▸ PROBLEM DETAILS:
Restate word for word all of the lines below, with each image left out.

# # #

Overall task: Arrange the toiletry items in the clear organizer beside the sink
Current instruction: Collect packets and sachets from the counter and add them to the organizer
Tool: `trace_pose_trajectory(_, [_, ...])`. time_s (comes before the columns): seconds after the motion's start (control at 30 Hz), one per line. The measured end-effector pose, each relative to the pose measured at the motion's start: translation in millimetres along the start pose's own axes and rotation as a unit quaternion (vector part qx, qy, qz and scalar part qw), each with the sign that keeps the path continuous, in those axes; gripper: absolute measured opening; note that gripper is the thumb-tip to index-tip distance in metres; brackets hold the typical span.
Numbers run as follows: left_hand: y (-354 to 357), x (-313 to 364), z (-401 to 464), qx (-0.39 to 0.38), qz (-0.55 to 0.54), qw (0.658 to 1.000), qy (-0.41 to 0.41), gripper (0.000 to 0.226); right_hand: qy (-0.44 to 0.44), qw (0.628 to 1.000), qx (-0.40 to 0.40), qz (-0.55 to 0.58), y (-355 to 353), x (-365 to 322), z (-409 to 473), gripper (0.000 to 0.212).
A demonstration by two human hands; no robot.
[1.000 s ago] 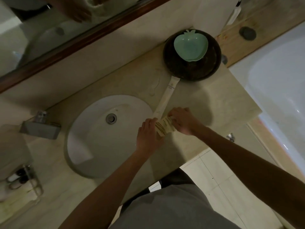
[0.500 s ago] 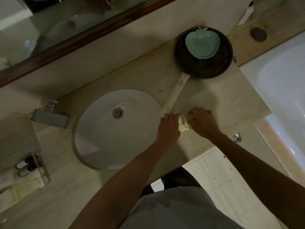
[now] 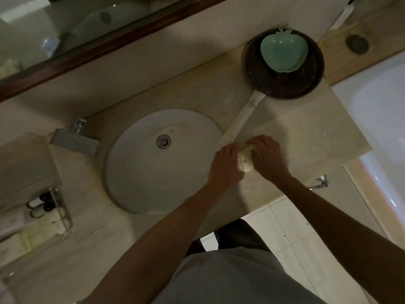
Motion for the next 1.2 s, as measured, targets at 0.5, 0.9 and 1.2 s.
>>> trace_pose_trajectory(0.5, [-6,-17,-30,-0.137,0.128,0.982,0.005,0.069,0.028,0.998,0.054,0.009,-5,-38,-9,0.027])
trace_pose_trajectory(0.9, [-181,-276,-266,0.001,-0.022,0.966,-0.258,0.089,-0.154,0.983,-0.076,0.065,126,-264,-9,0.025])
trace_pose_trajectory(1.2, [-253,-407,-377,-0.048,0.095,0.951,-0.29,0.083,-0.262,0.948,-0.173,0.061,197,-406,-35,0.028])
Point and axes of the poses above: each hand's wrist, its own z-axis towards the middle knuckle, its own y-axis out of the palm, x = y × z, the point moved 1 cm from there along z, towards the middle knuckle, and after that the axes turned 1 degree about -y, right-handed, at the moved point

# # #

▸ THE COMPLETED TASK:
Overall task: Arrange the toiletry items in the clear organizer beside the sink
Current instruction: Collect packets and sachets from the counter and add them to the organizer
Tool: `trace_pose_trajectory(_, [_, ...])`. time_s (comes before the columns): seconds after the motion's start (control at 30 Hz), one per line. The measured end-effector pose, each relative to the pose measured at the motion's start: translation in millimetres along the start pose's own axes and rotation as a unit quaternion (vector part qx, qy, qz and scalar part qw), each with the sign that keeps the path continuous, in those axes; gripper: absolute measured opening; note that gripper is the thumb-tip to index-tip distance in metres; brackets hold the typical span.
Numbers run as follows: left_hand: y (-354 to 357), x (-313 to 364), z (-401 to 464), qx (-0.39 to 0.38), qz (-0.55 to 0.54), qw (0.658 to 1.000), qy (-0.41 to 0.41), gripper (0.000 to 0.226); right_hand: qy (-0.44 to 0.44), qw (0.628 to 1.000), qx (-0.40 to 0.40), qz (-0.55 to 0.58), y (-355 to 353), x (-365 to 322), z (-409 to 473), gripper (0.000 to 0.212).
A demonstration by two human hands; no robot.
[1.000 s ago] 
[0.500 s ago] 
[now] 
Motion for the next 1.2 s, as measured, targets at 0.5, 0.9 and 1.2 s.
>>> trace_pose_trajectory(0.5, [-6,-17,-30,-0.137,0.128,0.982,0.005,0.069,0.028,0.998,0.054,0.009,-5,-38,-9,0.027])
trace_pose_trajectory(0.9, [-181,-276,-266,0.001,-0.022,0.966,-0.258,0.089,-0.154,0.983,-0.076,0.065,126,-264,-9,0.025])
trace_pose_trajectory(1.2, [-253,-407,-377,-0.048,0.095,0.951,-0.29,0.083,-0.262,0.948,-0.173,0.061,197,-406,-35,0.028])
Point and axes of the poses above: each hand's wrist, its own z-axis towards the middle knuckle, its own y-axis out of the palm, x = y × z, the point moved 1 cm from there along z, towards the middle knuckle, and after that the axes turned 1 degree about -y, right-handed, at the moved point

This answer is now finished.